* _REQUIREMENT_
From the line below that contains "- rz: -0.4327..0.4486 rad" to the line that contains "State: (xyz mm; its", repeat every line exactly, both ends included, and nothing else.
ENTRIES SUPPLIED below:
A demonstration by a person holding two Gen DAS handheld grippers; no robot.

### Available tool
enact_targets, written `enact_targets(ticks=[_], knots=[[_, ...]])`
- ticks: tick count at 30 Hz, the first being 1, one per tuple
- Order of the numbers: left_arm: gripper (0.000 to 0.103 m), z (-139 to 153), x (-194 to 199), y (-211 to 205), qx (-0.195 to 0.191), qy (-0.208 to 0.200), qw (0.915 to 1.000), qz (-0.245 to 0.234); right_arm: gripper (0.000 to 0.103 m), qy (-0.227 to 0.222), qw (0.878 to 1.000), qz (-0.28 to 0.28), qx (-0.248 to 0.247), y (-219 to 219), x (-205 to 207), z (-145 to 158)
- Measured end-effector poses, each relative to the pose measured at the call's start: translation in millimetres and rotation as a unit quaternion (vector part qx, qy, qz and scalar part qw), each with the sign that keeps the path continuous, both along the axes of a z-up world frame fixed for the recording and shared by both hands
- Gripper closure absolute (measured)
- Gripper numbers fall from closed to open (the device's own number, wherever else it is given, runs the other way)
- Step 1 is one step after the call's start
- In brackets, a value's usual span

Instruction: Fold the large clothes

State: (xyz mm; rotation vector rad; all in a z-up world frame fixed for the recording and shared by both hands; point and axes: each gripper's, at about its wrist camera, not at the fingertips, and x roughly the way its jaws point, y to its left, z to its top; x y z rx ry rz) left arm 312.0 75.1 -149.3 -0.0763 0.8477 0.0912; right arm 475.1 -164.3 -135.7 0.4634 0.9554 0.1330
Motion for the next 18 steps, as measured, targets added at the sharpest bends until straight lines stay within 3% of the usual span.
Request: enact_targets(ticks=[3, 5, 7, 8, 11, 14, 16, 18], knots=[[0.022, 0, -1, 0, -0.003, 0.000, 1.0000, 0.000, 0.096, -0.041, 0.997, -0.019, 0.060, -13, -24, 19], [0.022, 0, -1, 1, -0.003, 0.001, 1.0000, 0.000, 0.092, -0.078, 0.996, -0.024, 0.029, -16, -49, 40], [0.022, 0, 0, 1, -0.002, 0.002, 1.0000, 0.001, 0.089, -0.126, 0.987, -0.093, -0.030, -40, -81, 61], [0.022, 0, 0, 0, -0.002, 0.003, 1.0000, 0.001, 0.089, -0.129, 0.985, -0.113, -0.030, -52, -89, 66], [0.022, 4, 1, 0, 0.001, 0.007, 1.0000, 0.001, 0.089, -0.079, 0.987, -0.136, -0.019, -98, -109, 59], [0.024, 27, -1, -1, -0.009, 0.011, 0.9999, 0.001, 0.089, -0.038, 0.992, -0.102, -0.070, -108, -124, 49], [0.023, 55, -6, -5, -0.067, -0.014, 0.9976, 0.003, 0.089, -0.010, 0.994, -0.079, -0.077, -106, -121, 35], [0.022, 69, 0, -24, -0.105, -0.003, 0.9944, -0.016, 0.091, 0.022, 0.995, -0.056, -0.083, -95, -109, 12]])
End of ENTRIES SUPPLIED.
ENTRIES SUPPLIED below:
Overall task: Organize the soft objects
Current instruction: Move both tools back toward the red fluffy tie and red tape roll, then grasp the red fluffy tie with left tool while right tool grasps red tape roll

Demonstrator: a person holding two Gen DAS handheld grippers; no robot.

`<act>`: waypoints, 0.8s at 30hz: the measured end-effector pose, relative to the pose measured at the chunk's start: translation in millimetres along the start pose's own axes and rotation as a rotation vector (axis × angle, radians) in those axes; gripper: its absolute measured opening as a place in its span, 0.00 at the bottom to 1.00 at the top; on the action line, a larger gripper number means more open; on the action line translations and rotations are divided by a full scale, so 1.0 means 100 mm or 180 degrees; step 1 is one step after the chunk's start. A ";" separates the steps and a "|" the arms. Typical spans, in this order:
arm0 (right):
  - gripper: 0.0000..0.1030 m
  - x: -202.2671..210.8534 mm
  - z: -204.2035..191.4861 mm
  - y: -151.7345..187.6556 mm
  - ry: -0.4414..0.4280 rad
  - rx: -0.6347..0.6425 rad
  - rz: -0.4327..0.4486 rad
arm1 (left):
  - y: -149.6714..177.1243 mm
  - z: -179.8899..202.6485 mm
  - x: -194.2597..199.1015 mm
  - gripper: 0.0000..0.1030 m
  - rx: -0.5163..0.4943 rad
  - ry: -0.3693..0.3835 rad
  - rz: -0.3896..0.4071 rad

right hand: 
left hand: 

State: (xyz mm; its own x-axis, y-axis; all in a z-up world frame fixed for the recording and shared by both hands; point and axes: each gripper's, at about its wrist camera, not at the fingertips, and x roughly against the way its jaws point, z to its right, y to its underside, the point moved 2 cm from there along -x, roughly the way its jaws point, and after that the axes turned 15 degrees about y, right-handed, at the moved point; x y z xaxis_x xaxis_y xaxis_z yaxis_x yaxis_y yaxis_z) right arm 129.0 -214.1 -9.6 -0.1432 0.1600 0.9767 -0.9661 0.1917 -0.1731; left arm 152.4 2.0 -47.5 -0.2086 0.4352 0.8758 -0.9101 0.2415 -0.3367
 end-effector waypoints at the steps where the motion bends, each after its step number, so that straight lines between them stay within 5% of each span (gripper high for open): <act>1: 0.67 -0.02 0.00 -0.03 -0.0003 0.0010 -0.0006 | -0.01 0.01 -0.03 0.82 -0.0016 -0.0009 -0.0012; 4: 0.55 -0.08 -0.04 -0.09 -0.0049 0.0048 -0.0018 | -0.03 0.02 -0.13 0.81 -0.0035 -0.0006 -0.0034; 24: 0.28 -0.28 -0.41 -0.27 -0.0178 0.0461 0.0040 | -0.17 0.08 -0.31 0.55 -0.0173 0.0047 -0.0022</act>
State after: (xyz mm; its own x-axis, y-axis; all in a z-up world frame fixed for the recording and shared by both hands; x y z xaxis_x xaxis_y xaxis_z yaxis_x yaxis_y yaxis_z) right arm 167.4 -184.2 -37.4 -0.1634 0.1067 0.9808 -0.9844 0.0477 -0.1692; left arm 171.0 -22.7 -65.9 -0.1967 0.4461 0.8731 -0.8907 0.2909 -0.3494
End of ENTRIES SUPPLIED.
* _WRITTEN SOLUTION_
  - rz: -0.4327..0.4486 rad
arm1 (left):
  - y: -149.6714..177.1243 mm
  - z: -179.8899..202.6485 mm
  - x: -194.2597..199.1015 mm
  - gripper: 0.0000..0.1030 m
  - rx: -0.5163..0.4943 rad
  - ry: -0.3693..0.3835 rad
  - rz: -0.3896..0.4071 rad

right hand: 
left hand: 

State: (xyz mm; its own x-axis, y-axis; all in a z-up world frame fixed for the recording and shared by both hands; point and axes: each gripper's, at about its wrist camera, not at the fingertips, and x roughly against the way its jaws point, z to its right, y to its underside, the point moved 2 cm from there along -x, roughly the way its jaws point, and after that the axes turned 15 degrees about y, right-handed, at the moved point; x y z xaxis_x xaxis_y xaxis_z yaxis_x yaxis_y yaxis_z) right arm 129.0 -214.1 -9.6 -0.1432 0.1600 0.9767 -0.9661 0.1917 -0.1731; left arm 152.4 2.0 -47.5 -0.2086 0.4352 0.8758 -0.9101 0.2415 -0.3367

There is nothing further to add to the answer.